▶ **The task**: Whenever the string "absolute" turns up in a line below, that line should be copied.

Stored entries

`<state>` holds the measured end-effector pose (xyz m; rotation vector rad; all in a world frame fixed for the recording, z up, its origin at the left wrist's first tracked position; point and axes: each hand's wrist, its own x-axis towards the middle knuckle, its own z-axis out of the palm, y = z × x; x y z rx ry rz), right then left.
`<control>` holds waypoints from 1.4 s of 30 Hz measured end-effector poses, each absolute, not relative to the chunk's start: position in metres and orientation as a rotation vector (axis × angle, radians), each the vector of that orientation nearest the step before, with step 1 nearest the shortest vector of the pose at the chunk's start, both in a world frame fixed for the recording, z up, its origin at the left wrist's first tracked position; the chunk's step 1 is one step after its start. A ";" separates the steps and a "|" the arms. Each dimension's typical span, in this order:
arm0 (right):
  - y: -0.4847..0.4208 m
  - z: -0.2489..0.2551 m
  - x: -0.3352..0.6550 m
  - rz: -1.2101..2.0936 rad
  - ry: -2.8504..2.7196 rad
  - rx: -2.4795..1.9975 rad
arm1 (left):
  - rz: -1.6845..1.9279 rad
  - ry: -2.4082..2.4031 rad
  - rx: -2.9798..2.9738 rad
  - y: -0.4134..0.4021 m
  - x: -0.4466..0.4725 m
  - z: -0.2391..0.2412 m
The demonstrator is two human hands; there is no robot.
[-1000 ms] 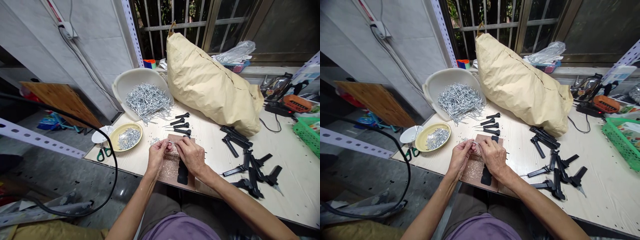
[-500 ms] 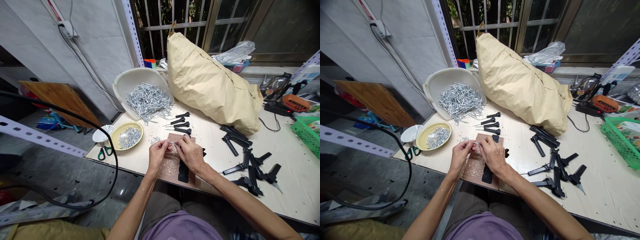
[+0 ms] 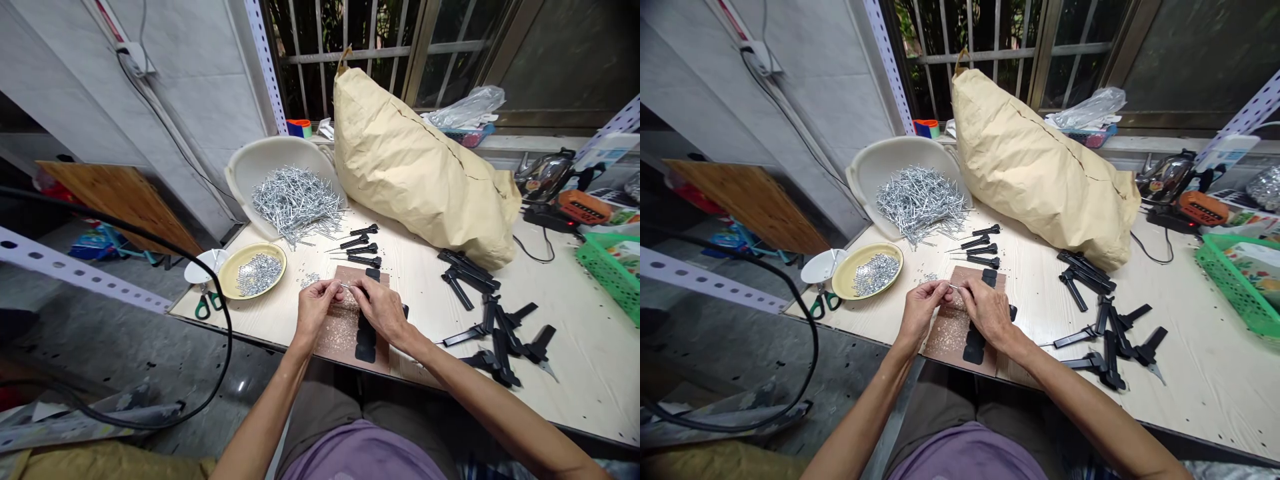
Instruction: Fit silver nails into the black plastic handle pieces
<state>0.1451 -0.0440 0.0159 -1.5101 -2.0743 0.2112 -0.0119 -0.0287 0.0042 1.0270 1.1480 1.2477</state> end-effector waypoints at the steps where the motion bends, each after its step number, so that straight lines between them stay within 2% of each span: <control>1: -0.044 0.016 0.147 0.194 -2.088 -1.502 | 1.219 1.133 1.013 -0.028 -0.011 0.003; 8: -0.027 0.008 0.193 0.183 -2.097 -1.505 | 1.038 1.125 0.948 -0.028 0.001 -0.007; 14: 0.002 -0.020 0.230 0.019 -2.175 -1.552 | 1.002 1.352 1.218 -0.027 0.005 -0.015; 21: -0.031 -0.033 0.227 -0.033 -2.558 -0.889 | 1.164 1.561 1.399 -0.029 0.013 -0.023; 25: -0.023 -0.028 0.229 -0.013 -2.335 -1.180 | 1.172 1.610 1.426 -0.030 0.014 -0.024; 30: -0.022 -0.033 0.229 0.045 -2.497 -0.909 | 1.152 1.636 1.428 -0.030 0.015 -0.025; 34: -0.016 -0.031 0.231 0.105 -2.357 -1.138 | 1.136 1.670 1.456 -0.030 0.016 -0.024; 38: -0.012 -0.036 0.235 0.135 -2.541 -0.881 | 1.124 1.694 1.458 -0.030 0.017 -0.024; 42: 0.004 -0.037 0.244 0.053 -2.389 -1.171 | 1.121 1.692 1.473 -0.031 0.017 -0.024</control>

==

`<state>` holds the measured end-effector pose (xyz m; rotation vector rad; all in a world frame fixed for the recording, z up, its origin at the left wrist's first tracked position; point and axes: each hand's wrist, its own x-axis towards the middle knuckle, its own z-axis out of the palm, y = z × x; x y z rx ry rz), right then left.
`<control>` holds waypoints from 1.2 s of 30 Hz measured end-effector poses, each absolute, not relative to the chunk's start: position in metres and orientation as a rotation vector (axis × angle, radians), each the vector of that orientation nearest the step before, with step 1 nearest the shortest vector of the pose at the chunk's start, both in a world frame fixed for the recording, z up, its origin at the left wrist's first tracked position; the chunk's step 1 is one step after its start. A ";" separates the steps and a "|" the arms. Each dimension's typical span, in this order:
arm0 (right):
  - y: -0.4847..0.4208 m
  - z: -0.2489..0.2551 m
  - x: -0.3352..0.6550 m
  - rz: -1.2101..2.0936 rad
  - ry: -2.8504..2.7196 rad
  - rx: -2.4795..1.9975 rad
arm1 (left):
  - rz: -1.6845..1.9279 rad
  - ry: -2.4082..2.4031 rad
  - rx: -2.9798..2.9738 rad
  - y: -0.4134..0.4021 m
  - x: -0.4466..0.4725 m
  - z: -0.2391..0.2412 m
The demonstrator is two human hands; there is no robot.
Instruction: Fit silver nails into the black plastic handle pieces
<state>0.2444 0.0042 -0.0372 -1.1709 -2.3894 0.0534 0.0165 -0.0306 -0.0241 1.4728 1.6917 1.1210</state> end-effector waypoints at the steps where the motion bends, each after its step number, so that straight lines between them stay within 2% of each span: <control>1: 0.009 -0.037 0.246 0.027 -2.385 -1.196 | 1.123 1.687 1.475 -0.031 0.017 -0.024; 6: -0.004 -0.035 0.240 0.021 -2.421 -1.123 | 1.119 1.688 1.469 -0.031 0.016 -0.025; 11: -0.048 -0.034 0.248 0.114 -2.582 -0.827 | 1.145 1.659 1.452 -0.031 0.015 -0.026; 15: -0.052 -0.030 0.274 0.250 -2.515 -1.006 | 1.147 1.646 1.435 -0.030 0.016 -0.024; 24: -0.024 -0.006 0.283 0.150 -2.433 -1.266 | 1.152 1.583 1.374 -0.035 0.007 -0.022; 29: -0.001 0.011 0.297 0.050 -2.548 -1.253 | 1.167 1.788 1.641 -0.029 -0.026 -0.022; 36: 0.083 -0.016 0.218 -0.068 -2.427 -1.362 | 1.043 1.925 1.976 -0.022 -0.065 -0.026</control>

▶ **Result for this task**:
`<control>` holds waypoints from 1.4 s of 30 Hz measured end-effector poses, each absolute, not relative to the chunk's start: position in metres and orientation as a rotation vector (axis × angle, radians), each the vector of that orientation nearest the step before, with step 1 nearest the shortest vector of the pose at the chunk's start, both in a world frame fixed for the recording, z up, its origin at the left wrist's first tracked position; the chunk's step 1 is one step after its start. A ";" separates the steps and a "|" the arms. Each dimension's typical span, in this order:
`<control>` holds waypoints from 1.2 s of 30 Hz measured end-effector poses, each absolute, not relative to the chunk's start: position in metres and orientation as a rotation vector (axis × angle, radians), each the vector of that orientation nearest the step before, with step 1 nearest the shortest vector of the pose at the chunk's start, both in a world frame fixed for the recording, z up, its origin at the left wrist's first tracked position; the chunk's step 1 is one step after its start. A ";" separates the steps and a "|" the arms. Each dimension's typical span, in this order:

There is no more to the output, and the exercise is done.